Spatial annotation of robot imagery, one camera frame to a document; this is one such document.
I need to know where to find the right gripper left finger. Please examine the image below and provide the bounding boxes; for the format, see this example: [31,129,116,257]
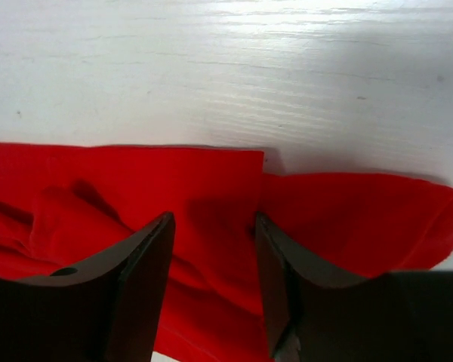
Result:
[0,212,175,361]

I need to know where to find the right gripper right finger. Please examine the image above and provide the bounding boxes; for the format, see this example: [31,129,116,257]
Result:
[255,213,453,361]

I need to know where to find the red t shirt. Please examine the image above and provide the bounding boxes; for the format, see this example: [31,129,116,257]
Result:
[0,143,453,361]

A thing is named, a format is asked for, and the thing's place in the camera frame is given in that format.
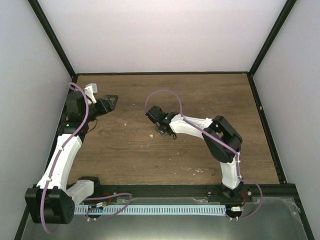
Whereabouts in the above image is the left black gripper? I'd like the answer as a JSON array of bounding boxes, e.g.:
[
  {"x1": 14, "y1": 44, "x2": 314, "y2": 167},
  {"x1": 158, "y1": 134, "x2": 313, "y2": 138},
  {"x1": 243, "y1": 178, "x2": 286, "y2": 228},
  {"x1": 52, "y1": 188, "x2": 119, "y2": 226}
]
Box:
[{"x1": 82, "y1": 95, "x2": 119, "y2": 123}]

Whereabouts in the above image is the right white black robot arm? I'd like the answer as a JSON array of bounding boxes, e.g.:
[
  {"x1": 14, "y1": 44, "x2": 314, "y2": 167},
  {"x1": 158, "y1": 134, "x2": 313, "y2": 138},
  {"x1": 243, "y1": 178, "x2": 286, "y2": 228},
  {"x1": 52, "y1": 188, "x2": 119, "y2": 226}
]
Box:
[{"x1": 145, "y1": 105, "x2": 243, "y2": 202}]

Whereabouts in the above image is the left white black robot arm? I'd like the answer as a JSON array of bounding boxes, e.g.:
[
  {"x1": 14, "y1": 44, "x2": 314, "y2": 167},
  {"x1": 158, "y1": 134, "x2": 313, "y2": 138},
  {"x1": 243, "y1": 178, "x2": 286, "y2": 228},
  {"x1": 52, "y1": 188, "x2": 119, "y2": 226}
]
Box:
[{"x1": 24, "y1": 91, "x2": 119, "y2": 224}]

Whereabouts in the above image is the grey metal front plate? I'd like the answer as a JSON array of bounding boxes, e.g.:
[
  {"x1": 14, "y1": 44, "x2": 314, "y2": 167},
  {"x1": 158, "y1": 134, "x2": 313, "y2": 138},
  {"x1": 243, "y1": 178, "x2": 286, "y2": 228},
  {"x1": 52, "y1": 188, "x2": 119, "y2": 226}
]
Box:
[{"x1": 22, "y1": 197, "x2": 313, "y2": 240}]

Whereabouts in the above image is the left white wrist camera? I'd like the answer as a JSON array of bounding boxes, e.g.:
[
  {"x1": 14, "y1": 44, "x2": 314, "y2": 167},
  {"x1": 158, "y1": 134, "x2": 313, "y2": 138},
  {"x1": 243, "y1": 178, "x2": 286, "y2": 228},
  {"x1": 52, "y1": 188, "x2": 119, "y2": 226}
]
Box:
[{"x1": 84, "y1": 83, "x2": 98, "y2": 105}]

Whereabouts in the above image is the black aluminium frame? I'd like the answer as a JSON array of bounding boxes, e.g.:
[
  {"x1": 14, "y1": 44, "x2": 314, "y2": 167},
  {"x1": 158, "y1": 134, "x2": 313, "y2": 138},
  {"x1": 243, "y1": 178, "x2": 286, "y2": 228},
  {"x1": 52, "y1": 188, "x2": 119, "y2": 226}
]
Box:
[{"x1": 13, "y1": 0, "x2": 316, "y2": 240}]

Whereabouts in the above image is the light blue slotted cable duct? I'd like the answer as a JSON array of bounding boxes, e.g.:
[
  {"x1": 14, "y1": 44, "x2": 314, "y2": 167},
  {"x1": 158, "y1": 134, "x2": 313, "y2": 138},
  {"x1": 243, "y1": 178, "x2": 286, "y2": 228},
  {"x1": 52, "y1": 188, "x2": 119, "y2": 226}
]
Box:
[{"x1": 74, "y1": 205, "x2": 226, "y2": 216}]

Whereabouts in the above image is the black front mounting rail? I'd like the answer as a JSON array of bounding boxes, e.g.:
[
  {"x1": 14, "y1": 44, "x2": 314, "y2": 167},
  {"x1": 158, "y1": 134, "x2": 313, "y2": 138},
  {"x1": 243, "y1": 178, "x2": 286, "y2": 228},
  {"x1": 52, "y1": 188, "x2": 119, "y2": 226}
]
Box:
[{"x1": 74, "y1": 183, "x2": 298, "y2": 205}]

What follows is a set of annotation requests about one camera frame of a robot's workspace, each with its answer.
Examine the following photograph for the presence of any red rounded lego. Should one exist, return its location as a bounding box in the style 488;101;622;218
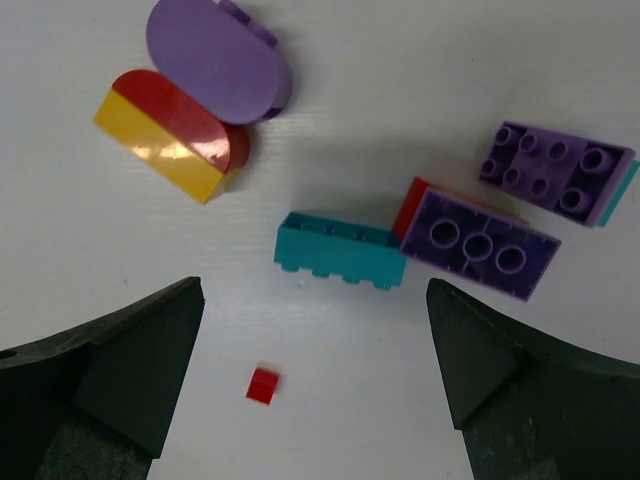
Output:
112;69;250;175

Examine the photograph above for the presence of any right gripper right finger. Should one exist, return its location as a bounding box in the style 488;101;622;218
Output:
426;279;639;479

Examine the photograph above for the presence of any purple studded lego piece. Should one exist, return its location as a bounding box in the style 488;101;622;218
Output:
479;121;637;227

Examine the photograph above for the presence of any teal lego under purple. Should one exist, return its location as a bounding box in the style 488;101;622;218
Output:
597;160;640;227

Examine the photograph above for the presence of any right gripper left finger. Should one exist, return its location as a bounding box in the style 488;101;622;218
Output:
1;277;205;479

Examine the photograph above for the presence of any purple rounded lego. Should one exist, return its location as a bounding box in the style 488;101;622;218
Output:
146;1;293;125

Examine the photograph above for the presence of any yellow long lego brick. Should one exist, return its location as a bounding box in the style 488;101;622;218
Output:
94;89;240;204

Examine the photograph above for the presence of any teal long lego brick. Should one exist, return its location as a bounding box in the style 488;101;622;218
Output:
274;212;407;290

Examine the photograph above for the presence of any tiny red lego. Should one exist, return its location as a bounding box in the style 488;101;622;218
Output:
245;367;281;405

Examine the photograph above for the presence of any purple flat lego brick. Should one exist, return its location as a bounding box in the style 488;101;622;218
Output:
400;189;561;301

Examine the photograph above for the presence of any red lego under purple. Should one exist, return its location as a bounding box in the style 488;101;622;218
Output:
392;176;431;240

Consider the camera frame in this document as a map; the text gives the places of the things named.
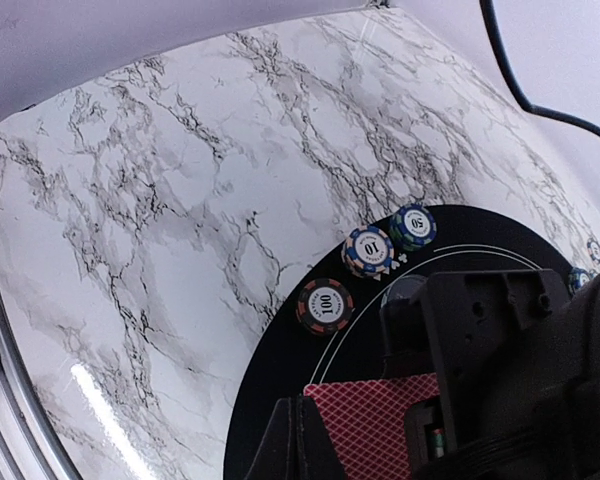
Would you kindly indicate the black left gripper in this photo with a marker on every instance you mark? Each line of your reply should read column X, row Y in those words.
column 516, row 357

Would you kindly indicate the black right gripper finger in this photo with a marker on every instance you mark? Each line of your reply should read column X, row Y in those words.
column 296, row 444

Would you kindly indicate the blue small blind button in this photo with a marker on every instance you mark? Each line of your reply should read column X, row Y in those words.
column 577, row 278

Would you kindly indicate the green fifty poker chip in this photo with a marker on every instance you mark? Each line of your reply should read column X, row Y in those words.
column 593, row 248

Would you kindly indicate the red poker chip stack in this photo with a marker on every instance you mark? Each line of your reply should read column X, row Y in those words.
column 324, row 306

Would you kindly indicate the green poker chip stack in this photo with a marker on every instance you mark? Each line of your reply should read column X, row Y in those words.
column 412, row 227

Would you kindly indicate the black white poker chip stack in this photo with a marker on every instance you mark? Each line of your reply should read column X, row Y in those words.
column 368, row 252

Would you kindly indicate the round black poker mat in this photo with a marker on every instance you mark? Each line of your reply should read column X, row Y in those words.
column 289, row 357

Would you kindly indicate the silver dealer button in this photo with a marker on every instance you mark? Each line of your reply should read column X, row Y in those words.
column 403, row 288

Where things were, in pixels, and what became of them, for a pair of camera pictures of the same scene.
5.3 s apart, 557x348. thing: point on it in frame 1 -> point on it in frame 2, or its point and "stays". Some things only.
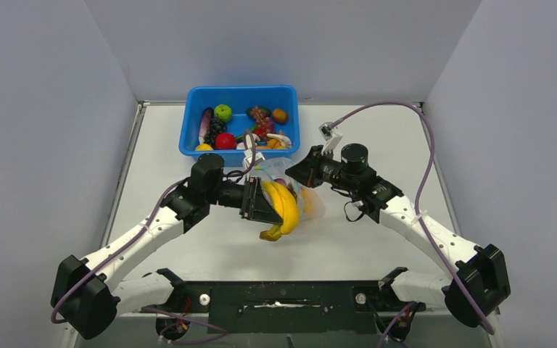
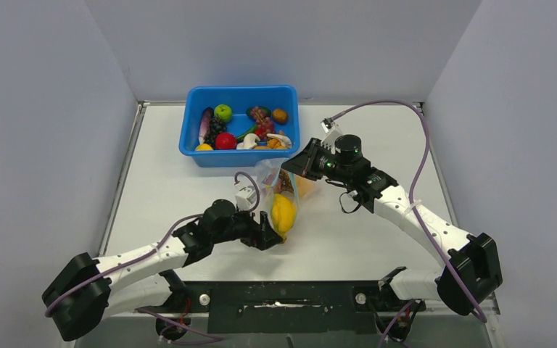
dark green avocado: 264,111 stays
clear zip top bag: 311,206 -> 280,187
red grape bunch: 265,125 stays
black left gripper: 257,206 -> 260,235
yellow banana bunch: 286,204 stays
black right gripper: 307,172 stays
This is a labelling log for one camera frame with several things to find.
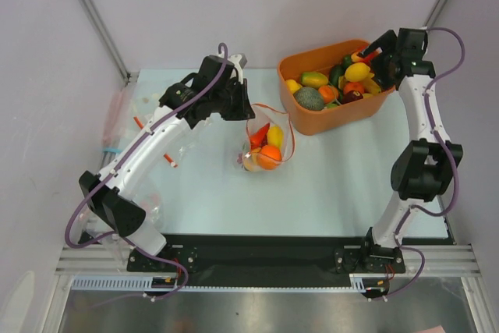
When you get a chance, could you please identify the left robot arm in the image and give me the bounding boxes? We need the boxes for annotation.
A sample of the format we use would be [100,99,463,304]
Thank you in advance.
[79,52,255,271]

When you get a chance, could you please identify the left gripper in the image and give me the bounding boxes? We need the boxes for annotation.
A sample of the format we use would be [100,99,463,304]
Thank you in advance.
[211,78,255,121]

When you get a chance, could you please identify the orange plastic bin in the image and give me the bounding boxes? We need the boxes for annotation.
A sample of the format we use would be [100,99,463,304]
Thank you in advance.
[277,39,395,136]

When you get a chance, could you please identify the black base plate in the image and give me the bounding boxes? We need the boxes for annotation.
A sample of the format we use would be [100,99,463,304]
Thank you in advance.
[126,234,405,282]

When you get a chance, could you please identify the green netted melon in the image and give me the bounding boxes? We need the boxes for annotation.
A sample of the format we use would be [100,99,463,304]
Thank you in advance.
[293,87,324,112]

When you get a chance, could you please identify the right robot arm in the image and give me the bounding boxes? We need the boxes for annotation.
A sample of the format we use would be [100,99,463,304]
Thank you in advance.
[354,28,463,273]

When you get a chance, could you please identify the clear zip top bag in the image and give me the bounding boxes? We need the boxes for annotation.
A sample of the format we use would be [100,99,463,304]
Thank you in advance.
[238,103,296,172]

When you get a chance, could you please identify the yellow orange peach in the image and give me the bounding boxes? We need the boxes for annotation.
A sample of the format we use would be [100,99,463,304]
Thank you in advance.
[242,148,280,172]

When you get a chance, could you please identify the pile of clear bags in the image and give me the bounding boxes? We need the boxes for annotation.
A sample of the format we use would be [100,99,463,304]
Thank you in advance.
[80,83,213,260]

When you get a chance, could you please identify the green yellow mango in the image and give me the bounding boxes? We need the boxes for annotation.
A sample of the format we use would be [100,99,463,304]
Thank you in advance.
[300,72,329,90]

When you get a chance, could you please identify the orange persimmon with leaves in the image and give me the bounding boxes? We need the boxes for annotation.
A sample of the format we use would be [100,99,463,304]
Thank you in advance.
[318,85,339,104]

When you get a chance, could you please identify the dark green avocado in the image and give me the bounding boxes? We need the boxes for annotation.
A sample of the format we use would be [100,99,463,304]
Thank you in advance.
[329,65,345,86]

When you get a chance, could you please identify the orange tangerine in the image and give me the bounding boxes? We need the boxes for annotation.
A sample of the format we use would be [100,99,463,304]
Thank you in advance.
[260,144,281,162]

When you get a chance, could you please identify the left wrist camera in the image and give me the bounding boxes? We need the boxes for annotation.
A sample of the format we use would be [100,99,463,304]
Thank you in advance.
[228,53,247,83]

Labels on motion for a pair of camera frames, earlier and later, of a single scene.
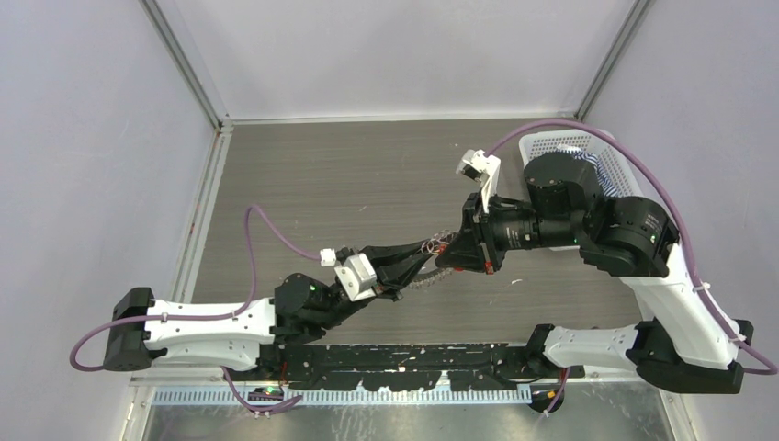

★ ★ ★ ★

-- Work request --
Print only what lies in the material above starting at the line with "the left robot" and ending at the line with "the orange plastic", every line exactly as given.

-- Solution to the problem --
When you get a chance, could you please identify the left robot arm in the image and give me the bounding boxes? We need the boxes for annotation.
A sample of the format we use would be [100,99,463,304]
Thank you in advance.
[79,52,255,271]

When you get a chance, could you please identify the left gripper in the image and give me the bounding boxes? We need the boxes for annotation.
A sample of the format we use would be [100,99,463,304]
Thank you in advance.
[211,78,255,121]

When you get a chance, could you please identify the orange plastic bin in the image and give me the bounding boxes? We need the boxes for annotation.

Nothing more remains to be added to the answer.